The primary objective of the study was to assess the effect of two doses of teriflunomide, in comparison to placebo, on the frequency of multiple sclerosis (MS) relapses in participants with relapsing MS. Key secondary objective was to assess the effect of the two doses of teriflunomide, in comparison to placebo, on disability progression.
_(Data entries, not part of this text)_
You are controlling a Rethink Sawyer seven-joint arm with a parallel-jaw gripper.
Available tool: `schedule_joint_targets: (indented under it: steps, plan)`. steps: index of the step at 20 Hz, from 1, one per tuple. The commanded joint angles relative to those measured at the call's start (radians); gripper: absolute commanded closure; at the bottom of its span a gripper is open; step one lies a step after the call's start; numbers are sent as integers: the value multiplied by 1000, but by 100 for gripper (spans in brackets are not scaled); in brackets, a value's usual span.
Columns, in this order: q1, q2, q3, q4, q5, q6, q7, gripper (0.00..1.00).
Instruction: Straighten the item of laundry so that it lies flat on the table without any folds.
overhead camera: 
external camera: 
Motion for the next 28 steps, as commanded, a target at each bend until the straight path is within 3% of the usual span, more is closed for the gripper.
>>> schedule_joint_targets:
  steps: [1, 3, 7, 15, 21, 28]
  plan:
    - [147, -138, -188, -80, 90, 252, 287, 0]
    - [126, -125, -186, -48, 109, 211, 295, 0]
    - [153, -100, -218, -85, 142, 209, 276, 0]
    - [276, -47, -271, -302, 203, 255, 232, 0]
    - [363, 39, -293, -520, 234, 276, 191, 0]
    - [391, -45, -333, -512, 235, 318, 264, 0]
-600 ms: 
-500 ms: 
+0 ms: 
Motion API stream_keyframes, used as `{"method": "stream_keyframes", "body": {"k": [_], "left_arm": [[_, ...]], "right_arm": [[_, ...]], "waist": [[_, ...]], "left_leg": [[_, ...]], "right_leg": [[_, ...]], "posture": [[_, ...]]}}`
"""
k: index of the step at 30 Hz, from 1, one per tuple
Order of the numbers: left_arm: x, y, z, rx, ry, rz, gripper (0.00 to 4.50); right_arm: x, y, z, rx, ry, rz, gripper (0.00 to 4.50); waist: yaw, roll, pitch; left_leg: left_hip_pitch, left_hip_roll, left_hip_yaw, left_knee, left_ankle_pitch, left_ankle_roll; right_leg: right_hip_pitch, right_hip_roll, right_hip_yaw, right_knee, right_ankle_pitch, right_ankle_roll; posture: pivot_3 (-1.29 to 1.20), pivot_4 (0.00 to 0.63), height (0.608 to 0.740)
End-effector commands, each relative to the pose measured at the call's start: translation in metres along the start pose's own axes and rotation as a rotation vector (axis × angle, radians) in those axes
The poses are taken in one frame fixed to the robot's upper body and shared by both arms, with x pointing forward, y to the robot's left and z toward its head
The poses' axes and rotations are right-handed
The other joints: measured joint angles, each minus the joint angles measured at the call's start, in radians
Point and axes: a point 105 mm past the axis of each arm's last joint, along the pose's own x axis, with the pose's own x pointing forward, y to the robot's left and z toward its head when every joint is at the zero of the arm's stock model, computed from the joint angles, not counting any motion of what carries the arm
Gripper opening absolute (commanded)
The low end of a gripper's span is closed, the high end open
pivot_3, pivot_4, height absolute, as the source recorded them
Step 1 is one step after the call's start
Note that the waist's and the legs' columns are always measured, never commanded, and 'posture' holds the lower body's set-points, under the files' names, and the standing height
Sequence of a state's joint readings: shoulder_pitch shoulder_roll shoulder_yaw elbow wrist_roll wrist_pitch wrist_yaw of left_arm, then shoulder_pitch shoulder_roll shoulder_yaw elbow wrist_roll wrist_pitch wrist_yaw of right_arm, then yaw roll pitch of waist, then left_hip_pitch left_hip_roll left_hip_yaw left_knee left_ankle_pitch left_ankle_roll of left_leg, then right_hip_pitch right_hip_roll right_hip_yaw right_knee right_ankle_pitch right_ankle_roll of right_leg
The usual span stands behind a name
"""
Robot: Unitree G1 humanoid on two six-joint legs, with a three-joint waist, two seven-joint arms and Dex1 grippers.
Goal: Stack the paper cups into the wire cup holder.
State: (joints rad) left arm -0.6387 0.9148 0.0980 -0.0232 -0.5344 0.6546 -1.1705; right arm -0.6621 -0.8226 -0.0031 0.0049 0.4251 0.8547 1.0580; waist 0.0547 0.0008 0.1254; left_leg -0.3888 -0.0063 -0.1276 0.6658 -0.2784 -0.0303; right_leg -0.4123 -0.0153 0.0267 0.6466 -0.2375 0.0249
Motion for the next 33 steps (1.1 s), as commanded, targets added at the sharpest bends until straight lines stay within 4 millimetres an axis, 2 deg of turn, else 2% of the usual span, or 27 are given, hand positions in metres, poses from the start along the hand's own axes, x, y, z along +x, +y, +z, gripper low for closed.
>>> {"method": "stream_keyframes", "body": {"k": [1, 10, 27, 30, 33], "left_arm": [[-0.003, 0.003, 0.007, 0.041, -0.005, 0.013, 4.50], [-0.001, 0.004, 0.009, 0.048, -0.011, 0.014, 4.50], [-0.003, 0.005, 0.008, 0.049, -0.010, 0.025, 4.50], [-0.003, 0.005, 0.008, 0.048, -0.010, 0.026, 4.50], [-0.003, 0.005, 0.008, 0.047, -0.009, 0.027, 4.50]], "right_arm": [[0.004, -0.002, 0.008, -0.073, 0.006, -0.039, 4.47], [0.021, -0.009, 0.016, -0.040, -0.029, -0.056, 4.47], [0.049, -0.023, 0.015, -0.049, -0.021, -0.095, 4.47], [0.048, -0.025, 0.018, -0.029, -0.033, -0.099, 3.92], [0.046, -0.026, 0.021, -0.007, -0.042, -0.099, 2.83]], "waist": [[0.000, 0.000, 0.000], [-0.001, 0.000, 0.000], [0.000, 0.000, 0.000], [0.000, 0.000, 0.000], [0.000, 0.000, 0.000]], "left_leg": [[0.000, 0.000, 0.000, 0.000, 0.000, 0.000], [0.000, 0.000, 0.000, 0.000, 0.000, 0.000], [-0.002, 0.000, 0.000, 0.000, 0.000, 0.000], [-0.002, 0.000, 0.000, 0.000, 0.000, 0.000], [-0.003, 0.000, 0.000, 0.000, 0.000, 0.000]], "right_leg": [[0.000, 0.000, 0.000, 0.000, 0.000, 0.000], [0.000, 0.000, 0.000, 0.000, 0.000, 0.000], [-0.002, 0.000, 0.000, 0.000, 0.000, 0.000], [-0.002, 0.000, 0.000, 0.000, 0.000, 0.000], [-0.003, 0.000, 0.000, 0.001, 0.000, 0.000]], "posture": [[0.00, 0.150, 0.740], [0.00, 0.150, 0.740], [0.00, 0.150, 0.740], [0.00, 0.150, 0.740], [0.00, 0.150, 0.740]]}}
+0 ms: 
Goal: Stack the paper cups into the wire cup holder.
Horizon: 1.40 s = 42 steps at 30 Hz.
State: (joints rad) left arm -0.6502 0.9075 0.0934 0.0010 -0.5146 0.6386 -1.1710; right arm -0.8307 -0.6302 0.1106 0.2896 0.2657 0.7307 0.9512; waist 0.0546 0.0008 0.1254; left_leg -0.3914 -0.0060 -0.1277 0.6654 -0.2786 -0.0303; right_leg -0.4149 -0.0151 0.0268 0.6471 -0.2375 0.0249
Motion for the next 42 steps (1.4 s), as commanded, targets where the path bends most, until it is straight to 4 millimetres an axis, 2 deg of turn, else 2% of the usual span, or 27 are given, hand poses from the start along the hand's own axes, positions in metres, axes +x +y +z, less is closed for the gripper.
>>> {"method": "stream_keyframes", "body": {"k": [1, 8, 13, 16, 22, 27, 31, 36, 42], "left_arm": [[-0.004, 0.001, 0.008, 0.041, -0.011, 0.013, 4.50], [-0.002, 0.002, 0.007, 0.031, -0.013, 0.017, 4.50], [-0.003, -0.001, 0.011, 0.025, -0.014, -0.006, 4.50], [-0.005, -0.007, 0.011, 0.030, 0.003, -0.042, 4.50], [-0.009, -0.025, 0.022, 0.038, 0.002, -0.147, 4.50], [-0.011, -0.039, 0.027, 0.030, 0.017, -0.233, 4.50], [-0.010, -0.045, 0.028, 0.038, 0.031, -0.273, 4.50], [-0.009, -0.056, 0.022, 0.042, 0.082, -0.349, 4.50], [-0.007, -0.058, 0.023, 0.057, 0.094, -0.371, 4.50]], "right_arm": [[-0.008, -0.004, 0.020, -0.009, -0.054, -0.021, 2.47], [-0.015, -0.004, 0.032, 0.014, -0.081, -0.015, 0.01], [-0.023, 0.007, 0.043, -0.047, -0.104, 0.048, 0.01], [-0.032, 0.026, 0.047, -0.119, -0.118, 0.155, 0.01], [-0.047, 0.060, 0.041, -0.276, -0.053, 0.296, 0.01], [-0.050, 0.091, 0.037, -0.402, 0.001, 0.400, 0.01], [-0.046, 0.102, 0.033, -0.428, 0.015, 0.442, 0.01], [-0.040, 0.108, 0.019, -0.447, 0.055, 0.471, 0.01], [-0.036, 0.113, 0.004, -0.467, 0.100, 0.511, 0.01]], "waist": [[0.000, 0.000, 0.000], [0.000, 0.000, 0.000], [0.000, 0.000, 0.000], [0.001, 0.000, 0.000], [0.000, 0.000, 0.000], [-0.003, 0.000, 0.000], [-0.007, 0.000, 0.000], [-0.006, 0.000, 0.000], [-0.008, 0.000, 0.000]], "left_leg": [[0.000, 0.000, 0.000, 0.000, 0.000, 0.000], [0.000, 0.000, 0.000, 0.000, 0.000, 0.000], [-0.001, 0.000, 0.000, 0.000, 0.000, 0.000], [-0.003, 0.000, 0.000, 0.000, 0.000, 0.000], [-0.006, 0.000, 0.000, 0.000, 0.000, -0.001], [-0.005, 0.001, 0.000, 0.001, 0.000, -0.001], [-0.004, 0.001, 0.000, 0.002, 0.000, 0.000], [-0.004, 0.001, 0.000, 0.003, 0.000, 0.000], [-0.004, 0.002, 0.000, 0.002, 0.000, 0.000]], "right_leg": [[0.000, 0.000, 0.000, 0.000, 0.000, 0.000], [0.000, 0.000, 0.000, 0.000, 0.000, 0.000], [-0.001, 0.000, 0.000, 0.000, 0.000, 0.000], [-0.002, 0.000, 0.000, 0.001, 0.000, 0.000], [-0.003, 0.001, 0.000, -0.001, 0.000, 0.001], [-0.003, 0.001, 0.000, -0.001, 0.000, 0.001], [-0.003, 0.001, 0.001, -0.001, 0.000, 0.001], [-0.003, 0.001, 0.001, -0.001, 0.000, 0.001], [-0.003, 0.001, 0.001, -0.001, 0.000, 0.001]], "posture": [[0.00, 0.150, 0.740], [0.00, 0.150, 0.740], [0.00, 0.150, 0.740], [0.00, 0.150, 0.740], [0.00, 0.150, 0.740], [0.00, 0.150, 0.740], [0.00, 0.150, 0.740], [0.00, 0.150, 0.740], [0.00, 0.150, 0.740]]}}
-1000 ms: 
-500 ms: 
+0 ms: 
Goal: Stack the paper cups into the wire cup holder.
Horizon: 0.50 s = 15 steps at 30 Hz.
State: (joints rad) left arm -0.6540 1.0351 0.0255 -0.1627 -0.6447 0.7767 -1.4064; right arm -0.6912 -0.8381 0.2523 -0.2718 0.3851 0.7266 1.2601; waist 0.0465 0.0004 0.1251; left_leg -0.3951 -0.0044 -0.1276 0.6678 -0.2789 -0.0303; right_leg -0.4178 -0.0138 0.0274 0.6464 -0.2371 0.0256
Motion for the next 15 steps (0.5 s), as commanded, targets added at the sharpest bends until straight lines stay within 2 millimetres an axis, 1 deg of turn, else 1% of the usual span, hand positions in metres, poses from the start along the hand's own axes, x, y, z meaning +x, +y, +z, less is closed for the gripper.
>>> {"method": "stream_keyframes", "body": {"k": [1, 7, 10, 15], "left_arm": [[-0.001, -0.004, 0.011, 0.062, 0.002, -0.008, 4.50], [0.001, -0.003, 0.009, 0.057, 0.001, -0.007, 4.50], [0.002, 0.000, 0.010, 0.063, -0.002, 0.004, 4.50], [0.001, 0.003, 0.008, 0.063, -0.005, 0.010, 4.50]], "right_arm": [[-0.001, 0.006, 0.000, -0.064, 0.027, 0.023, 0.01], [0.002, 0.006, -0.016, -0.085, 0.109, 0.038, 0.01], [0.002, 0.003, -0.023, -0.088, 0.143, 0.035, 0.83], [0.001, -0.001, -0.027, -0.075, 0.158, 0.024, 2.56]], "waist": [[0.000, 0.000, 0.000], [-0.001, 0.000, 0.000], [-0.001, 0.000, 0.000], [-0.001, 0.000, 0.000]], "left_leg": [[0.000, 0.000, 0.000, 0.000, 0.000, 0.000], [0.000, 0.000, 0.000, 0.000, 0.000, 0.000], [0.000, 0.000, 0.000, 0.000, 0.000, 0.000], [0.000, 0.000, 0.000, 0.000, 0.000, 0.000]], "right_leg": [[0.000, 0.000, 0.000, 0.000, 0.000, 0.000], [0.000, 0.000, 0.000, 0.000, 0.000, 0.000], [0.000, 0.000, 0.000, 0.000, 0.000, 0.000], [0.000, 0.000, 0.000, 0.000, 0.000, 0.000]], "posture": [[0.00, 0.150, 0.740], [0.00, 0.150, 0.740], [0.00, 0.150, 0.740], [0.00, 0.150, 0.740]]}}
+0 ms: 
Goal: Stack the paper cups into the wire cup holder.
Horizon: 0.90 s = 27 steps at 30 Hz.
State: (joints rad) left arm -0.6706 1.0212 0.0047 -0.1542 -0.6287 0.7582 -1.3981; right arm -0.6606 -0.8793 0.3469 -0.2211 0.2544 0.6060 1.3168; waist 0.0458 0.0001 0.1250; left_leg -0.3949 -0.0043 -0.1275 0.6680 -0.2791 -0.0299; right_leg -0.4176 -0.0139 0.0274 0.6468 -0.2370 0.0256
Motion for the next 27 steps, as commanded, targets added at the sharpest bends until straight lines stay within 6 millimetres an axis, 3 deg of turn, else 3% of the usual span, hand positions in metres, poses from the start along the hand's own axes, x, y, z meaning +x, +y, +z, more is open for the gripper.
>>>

Other secondary objectives were: - To assess the effect of the two doses of teriflunomide in comparison to placebo on: - Fatigue; - Health-related quality of life, a measure of the impact of the participant's health on his or her overall well being. - To evaluate the safety and tolerability of teriflunomide.

Phase:

Phase 3

Accepts Healthy Volunteers?

Details

Lead Sponsor:

Sanofi

Treatments:

Teriflunomide

Criteria

Inclusion Criteria:

- Relapsing multiple sclerosis,

- Two relapses in prior 2 years or one relapse in prior year.

Exclusion Criteria:

- Clinically relevant cardiovascular, hepatic, neurological, endocrine or other major
systemic disease,

- Significantly impaired bone marrow function or, significant anemia, leukopenia or
thrombocytopenia,

- Pregnant or nursing woman,

- Alcohol or drug abuse,

- Prior or concomitant use of cladribine, mitoxantrone, or other immunosuppressant
agents such as azathioprine, cyclophosphamide, cyclosporin, methotrexate or
mycophenolate,

- Human immunodeficiency virus (HIV) positive,

- Any known condition or circumstance that would prevent, in the investigator's opinion,
compliance or completion of the study.

The above information is not intended to contain all considerations relevant to a
participant's potential participation in a clinical trial.